Task goal -
All of the data that follows should be output again without any alteration.

Dataset extract -
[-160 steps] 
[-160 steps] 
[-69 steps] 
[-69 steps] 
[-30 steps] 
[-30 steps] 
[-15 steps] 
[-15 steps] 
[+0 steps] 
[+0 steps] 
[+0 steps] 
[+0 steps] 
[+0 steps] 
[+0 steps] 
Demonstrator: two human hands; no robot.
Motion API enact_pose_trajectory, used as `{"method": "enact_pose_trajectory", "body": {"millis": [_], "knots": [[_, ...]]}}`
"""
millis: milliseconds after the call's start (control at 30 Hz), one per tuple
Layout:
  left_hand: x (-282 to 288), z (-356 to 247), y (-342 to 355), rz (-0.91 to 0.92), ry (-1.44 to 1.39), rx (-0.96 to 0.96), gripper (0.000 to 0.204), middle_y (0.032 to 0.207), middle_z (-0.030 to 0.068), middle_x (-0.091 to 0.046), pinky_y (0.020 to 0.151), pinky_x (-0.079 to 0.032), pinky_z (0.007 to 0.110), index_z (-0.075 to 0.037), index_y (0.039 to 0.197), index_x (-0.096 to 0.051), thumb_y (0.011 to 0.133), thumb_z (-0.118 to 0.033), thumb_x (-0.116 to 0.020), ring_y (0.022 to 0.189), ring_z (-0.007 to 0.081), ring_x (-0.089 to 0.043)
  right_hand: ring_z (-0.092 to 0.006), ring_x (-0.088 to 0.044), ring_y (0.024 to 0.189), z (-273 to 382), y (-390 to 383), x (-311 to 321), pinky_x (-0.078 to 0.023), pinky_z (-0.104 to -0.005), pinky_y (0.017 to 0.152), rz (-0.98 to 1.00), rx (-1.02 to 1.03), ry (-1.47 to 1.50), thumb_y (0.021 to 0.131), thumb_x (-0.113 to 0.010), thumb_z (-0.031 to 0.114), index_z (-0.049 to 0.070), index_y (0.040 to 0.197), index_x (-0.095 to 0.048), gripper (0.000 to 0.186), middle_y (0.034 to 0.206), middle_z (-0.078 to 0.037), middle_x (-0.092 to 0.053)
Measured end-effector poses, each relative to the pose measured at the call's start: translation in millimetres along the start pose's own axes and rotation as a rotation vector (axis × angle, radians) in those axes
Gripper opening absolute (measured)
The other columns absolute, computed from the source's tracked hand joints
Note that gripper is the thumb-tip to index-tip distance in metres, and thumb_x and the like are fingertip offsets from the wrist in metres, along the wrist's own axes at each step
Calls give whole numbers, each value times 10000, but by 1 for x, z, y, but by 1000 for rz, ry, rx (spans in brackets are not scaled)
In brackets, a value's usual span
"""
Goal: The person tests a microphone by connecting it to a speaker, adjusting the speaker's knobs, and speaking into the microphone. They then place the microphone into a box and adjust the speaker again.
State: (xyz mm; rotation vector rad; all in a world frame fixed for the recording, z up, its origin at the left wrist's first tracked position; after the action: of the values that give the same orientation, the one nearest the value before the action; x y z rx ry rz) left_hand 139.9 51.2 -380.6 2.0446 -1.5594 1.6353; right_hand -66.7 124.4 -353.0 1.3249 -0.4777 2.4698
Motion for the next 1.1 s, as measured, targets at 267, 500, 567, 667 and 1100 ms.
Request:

Answer for this exercise -
[-160 steps] 
[-160 steps] 
[-69 steps] 
[-69 steps] 
[-30 steps] 
[-30 steps] 
[-15 steps] 
[-15 steps] 
[+0 steps] 
[+0 steps] 
[+0 steps] 
[+0 steps] 
[+0 steps] 
[+0 steps] 
Demonstrator: two human hands; no robot.
Motion API enact_pose_trajectory, used as `{"method": "enact_pose_trajectory", "body": {"millis": [_], "knots": [[_, ...]]}}`
"""
millis: milliseconds after the call's start (control at 30 Hz), one per tuple
Layout:
  left_hand: x (-282 to 288), z (-356 to 247), y (-342 to 355), rz (-0.91 to 0.92), ry (-1.44 to 1.39), rx (-0.96 to 0.96), gripper (0.000 to 0.204), middle_y (0.032 to 0.207), middle_z (-0.030 to 0.068), middle_x (-0.091 to 0.046), pinky_y (0.020 to 0.151), pinky_x (-0.079 to 0.032), pinky_z (0.007 to 0.110), index_z (-0.075 to 0.037), index_y (0.039 to 0.197), index_x (-0.096 to 0.051), thumb_y (0.011 to 0.133), thumb_z (-0.118 to 0.033), thumb_x (-0.116 to 0.020), ring_y (0.022 to 0.189), ring_z (-0.007 to 0.081), ring_x (-0.089 to 0.043)
  right_hand: ring_z (-0.092 to 0.006), ring_x (-0.088 to 0.044), ring_y (0.024 to 0.189), z (-273 to 382), y (-390 to 383), x (-311 to 321), pinky_x (-0.078 to 0.023), pinky_z (-0.104 to -0.005), pinky_y (0.017 to 0.152), rz (-0.98 to 1.00), rx (-1.02 to 1.03), ry (-1.47 to 1.50), thumb_y (0.021 to 0.131), thumb_x (-0.113 to 0.010), thumb_z (-0.031 to 0.114), index_z (-0.049 to 0.070), index_y (0.040 to 0.197), index_x (-0.095 to 0.048), gripper (0.000 to 0.186), middle_y (0.034 to 0.206), middle_z (-0.078 to 0.037), middle_x (-0.092 to 0.053)
Measured end-effector poses, each relative to the pose measured at the call's start: translation in millimetres along the start pose's own axes and rotation as a rotation vector (axis × angle, radians) in those axes
Gripper opening absolute (measured)
The other columns absolute, computed from the source's tracked hand joints
Note that gripper is the thumb-tip to index-tip distance in metres, and thumb_x and the like are fingertip offsets from the wrist in metres, along the wrist's own axes at each step
Calls give whole numbers, each value times 10000, but by 1 for x, z, y, but by 1000 for rz, ry, rx (spans in brackets are not scaled)
In brackets, a value's usual span
"""
Goal: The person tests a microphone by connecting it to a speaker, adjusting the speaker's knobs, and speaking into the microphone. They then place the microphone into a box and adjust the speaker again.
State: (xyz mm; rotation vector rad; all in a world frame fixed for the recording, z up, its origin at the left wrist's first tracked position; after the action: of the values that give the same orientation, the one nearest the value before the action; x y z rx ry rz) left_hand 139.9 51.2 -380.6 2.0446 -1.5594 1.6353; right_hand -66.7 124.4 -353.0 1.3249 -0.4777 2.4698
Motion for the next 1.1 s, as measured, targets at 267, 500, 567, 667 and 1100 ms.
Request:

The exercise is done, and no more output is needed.